Our clients are facing an increasingly complicated environment of ever-changing laws, regulations, and standards resulting in operational and organizational risks. Additionally, ensuring that data, documentation and systems have sufficient integration of controls and risk-mitigating procedures requires steady navigation.  Alta Via works with clients to optimize processes, procedures, protocols, and people, executing risk management and compliance in an efficient, traceable, and integrated manner.

 

What We Do:

Our subject matter experts (SME) have the depth and breadth of knowledge to address the complex task of ensuring compliance for existing business process and information technology solutions.  Alta Via consultants review your unique business environment and tailor a methodology and establish an infrastructure to manage risk. An executable compliance and risk management infrastructure incorporates the retention, consolidation, integration and/or development of compliance documentation, alignment to end-to-end business processes, business narratives/cycle memo’s and builds upon existing policies, procedures, and governance foundations. Once in place, this compliance infrastructure will be leveraged to support business process improvement, ongoing audit and compliance-related programs and serve as a framework for future risk management.

Compliance and Risk Infographic

 
How We Do It:

Identify key compliance and risk areas applicable to your business operations and environment.
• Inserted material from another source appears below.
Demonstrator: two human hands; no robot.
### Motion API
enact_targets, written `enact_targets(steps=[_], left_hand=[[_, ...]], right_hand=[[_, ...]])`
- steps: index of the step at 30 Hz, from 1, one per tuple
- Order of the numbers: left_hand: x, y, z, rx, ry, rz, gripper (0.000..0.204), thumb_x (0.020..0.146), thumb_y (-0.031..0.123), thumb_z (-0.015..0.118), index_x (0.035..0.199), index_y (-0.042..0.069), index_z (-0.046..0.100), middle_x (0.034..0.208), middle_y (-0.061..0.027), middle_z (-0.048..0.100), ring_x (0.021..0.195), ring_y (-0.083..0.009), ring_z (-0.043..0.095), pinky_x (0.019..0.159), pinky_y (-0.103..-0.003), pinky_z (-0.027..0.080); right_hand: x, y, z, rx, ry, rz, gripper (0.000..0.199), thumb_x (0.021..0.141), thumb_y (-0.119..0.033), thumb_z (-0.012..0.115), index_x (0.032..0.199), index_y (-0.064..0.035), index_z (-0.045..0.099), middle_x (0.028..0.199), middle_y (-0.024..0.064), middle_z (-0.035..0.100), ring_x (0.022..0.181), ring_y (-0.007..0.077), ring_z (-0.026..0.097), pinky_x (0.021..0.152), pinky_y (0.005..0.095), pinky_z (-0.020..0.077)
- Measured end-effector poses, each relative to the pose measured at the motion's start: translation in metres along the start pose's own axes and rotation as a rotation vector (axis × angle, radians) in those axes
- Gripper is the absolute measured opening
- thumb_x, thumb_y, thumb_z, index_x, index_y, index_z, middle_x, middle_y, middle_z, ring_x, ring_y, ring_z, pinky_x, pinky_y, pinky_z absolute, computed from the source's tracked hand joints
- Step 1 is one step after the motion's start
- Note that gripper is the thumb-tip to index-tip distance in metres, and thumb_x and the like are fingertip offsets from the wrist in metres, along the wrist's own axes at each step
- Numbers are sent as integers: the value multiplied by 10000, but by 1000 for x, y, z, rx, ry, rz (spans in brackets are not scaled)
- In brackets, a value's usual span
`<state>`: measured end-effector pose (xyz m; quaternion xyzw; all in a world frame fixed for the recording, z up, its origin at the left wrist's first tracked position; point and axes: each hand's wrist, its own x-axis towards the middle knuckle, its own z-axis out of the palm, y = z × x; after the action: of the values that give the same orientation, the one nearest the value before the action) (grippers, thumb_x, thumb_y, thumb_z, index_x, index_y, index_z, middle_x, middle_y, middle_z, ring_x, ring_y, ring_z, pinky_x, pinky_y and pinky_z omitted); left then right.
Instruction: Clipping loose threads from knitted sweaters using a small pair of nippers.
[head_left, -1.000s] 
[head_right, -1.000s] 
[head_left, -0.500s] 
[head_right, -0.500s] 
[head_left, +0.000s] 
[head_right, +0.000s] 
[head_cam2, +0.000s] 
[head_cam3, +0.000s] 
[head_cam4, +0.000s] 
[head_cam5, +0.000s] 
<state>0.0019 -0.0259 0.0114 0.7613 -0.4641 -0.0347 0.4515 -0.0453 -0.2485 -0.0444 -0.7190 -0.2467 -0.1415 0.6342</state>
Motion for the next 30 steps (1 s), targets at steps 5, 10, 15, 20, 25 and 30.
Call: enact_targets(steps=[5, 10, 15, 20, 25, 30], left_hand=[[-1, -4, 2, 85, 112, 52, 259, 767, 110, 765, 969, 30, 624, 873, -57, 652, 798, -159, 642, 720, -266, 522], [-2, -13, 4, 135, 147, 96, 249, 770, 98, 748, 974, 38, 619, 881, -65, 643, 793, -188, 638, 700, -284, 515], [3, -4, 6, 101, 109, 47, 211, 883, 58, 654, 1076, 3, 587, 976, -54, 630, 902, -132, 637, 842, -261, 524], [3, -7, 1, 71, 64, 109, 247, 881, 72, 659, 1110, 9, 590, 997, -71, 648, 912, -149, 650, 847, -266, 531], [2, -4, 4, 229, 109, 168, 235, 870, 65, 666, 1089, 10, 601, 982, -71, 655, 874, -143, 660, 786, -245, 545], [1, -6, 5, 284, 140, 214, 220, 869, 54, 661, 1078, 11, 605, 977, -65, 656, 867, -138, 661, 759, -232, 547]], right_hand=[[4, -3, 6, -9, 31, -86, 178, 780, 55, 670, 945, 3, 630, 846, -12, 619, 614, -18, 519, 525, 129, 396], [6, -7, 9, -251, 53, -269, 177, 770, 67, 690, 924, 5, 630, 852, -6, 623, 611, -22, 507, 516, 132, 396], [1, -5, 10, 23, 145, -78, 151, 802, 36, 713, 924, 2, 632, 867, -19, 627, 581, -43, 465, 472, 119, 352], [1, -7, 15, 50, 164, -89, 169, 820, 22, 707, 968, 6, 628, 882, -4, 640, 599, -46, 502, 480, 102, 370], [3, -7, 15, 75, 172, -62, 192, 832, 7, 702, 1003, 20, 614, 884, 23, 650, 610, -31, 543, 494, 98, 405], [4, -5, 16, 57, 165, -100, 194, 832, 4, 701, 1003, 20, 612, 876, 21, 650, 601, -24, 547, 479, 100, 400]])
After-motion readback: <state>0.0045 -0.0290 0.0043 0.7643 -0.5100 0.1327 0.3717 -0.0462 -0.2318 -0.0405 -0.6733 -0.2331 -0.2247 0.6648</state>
Evaluate existing frameworks that serve as sources for key risk and controls (e.g. Annual Statement of Assurance (ASoA) / Managers Internal Control Program (MICP))

  • Establish a baseline of risks, risk-mitigating procedures and controls applicable to the operating environment
  • Document controls tested during audit engagements (Financial Statement, IT Audit,  SOC, Oversight entities)

Leverage ongoing efforts to continually assess and update key business processes, risks, and controls.

Develop, revise and refine a compliance and risk management infrastructure, incorporating processes, policies and procedures: Retain and reuse

  • Document process cycle memos sourced from SME discussions and walkthroughs.
  • Aggregate and catalog documentation and evidence provided.
  • Tie key compliance and control activities to enterprise architecture and/or business process models.

As process, risk and control details are updated and maintained within the risk management infrastructure, continue utilizing the gathered knowledge for ongoing efforts

Implement an accessible knowledge repository, integrating lessons learned, best practices and remediation results, resulting in a more robust source for future audit efforts

 
Expertise:
Alta Via Consulting assists organizations with a focus on internal assessment of risks, controls and compliance to fuel an efficient, traceable and integrated risk management environment.

 Compliance and Risk overview

Risk and Control Traceability 
Alta Via establishes a risk management baseline for our clients by identifying and aligning risks, risk mitigating procedures and controls applicable to the operating environment. Gaps in control(s) are assessed and prioritized based on residual risk. 
 
System Specific Risk and Compliance Analysis 
Alta Via identifies various information system security and compliance requirements and assess the associated system controls.  Examples of requirements reviewed include: RMF / FISMA, FFMIA, FISCAM/SOX 404, and TFM. 
 
Policy & Process Compliance Management 
Alta Via manages an organization's risk management infrastructure by tying key compliance and control activities to various risks and requirements.  By executing a one control to many risks / requirements approach, Alta Via incorporates processes, policies and procedures into an effective risk and compliance management solution.  The assessments performed for one requirement and one control can be reused for multiple other requirements, resulting in a more robust source for future internal and external control assessment engagements.